** Data to examine follows **

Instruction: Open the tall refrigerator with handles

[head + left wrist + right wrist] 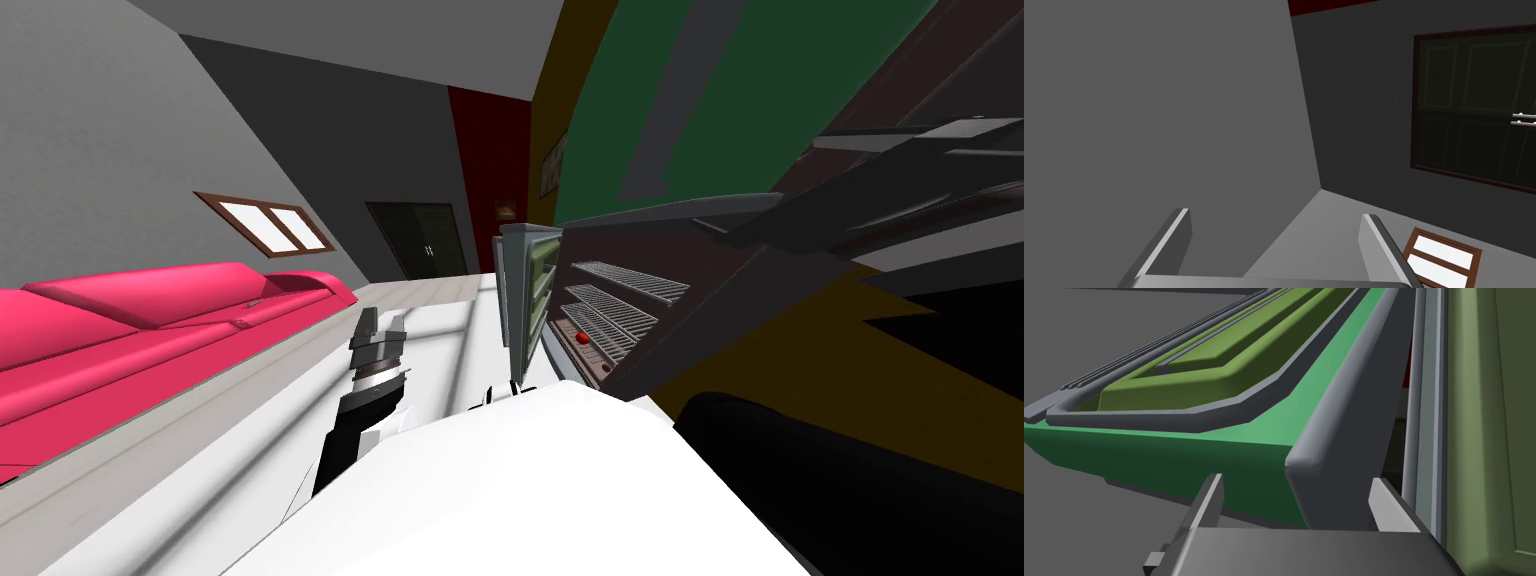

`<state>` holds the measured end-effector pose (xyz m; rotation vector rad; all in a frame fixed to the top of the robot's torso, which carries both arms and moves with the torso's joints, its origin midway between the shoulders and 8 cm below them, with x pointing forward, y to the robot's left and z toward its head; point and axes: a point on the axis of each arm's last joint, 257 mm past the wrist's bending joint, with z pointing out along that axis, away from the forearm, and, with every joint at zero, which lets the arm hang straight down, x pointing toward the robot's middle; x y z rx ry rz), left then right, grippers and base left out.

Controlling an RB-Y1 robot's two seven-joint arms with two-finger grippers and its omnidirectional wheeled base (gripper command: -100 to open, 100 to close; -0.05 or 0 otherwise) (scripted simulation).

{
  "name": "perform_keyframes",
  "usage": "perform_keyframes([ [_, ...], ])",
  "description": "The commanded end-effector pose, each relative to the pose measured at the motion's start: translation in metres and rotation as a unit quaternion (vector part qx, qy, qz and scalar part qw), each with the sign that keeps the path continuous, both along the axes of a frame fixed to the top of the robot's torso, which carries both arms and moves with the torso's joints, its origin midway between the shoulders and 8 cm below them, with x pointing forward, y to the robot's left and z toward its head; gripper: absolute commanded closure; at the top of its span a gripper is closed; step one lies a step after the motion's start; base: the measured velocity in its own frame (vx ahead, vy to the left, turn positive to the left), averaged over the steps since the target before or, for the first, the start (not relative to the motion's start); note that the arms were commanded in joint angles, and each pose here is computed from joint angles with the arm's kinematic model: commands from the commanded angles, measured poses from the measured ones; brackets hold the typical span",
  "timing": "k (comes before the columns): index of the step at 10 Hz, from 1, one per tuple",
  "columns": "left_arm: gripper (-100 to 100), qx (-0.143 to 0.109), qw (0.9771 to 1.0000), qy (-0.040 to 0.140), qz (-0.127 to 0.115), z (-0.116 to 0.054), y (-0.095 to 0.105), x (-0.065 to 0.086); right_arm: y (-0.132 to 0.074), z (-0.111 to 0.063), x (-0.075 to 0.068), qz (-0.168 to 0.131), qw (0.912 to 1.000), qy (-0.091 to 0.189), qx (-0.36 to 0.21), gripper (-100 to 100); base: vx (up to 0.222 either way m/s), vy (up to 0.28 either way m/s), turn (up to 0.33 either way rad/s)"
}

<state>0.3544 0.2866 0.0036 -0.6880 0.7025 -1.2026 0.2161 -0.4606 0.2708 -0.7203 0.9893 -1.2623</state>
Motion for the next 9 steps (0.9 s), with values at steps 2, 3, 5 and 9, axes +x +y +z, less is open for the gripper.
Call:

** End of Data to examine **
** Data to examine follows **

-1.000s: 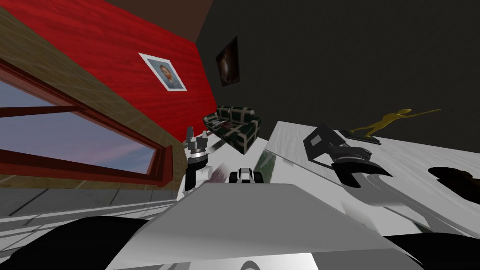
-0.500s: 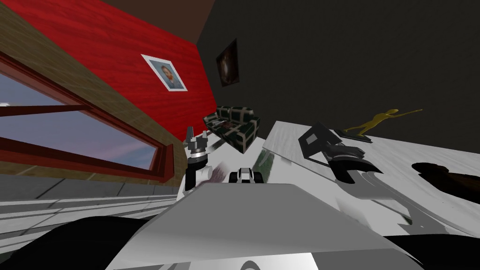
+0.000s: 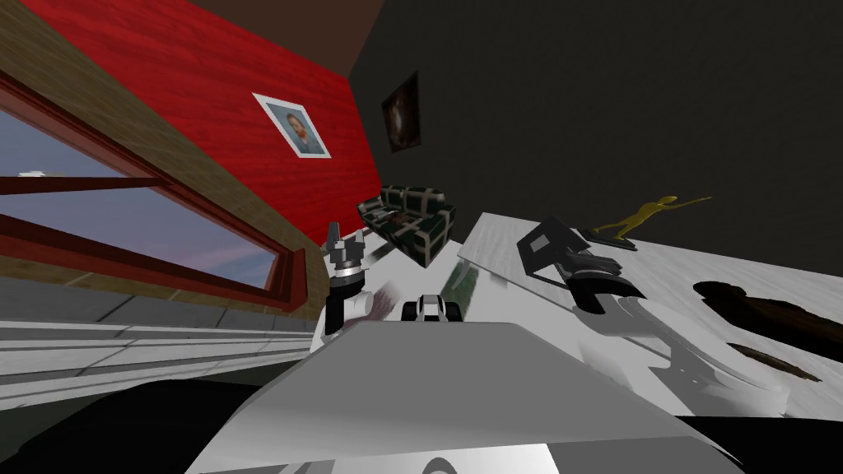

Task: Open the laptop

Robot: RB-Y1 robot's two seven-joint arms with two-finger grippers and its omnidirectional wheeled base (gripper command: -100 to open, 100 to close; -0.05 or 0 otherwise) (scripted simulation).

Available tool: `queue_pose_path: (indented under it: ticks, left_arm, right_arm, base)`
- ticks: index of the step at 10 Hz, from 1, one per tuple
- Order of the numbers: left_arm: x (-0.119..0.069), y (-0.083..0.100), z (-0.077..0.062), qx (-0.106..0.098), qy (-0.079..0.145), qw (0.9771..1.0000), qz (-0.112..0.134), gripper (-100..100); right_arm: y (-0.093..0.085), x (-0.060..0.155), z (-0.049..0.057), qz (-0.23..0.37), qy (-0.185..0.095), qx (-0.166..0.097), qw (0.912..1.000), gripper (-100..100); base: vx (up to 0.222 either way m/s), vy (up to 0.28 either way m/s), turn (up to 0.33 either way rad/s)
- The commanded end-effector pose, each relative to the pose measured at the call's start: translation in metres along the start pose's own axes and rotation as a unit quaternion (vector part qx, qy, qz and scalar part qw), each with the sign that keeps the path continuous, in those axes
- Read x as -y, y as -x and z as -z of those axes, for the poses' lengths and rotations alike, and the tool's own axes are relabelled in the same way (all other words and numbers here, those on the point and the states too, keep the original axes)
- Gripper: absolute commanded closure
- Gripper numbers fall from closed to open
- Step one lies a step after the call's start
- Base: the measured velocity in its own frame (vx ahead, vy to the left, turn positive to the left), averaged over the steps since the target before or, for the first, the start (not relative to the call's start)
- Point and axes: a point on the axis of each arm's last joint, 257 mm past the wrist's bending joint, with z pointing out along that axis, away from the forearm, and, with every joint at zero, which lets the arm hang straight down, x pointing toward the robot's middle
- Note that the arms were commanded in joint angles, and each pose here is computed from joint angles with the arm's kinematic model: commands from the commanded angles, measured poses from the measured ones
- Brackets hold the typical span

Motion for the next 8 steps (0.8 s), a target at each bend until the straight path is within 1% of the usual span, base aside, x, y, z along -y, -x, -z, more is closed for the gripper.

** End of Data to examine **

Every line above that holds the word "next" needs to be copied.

Motion for the next 9 steps (0.9 s), with values at steps 2, 3, 5 and 9, axes +x +y +z, less is open for the gripper.
Motion for the next 8 steps (0.8 s), a target at each bend until the straight path is within 1% of the usual span, base aside, x, y, z along -y, -x, -z, more is closed for the gripper.

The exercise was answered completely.